The biggest hurdle most people face today is not having enough time to exercise.
Well today I am faced with a time crunch so I needed my workout to be quick and effective.
How do 8-minutes sound? Surely, anyone can find 8 minutes if they wanted to.
But let me tell you… you’re really going to work hard in those 8-minutes!
The workout focuses on large muscle groups for the lower and upper body as well as cardio.
I also designed it in a way that you’re working both your left and right sides since we all have one side stronger than the other that needs more work.
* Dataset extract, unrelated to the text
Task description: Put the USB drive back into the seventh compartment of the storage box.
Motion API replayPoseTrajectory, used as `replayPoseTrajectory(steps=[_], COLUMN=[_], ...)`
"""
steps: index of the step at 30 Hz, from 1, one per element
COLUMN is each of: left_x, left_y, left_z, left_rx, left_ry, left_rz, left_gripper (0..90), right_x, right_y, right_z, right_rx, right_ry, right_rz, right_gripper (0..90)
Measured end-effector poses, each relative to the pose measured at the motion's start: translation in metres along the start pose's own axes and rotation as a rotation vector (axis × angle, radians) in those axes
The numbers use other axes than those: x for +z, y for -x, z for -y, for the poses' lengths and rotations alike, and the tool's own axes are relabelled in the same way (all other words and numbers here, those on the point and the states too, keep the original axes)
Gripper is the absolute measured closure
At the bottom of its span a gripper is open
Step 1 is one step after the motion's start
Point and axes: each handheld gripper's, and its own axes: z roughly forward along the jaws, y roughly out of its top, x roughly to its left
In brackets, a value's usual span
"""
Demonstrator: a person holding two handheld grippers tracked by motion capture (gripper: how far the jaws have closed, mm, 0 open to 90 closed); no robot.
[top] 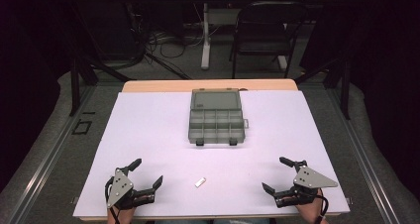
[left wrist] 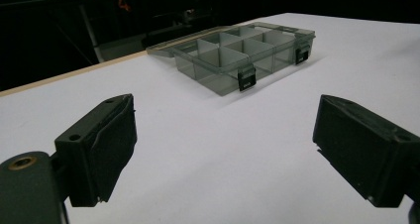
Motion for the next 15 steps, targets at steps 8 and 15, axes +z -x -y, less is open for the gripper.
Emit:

As always, I’ve included a beginner version and the entire workout details are below:
Set your Gymboss Interval Timer to 8 rounds and two intervals: 10 seconds of rest followed by 20 seconds of work.
The workout is split up into two parts and has a total of 4 bodyweight exercises.
Each part will take you 4 minutes to complete and for each part, you will alternate between two exercises at each interval.
It is important that you always listen to your body and adjust the intensity as you see fit. Here are the exercise details to clarify:
Note: Although not shown in the video, it is very important that you warm-up before your workout and stretch afterwards.
You can find some easy stretches in my previous stretching routine here:
Start your interval timer. After the first 10-second beep, perform the first exercise (Right Arm Plyo Push-Up ) for 20 seconds. When it beeps again, rest for 10 seconds then perform the second exercise (Long Jump Fwd & 2 Jumps Back) for 20 seconds.
Since we’re working both sides individually, after you take your next 10-second rest, you’ll perform the 1-arm Plyo Push-Up but this time with the left arm.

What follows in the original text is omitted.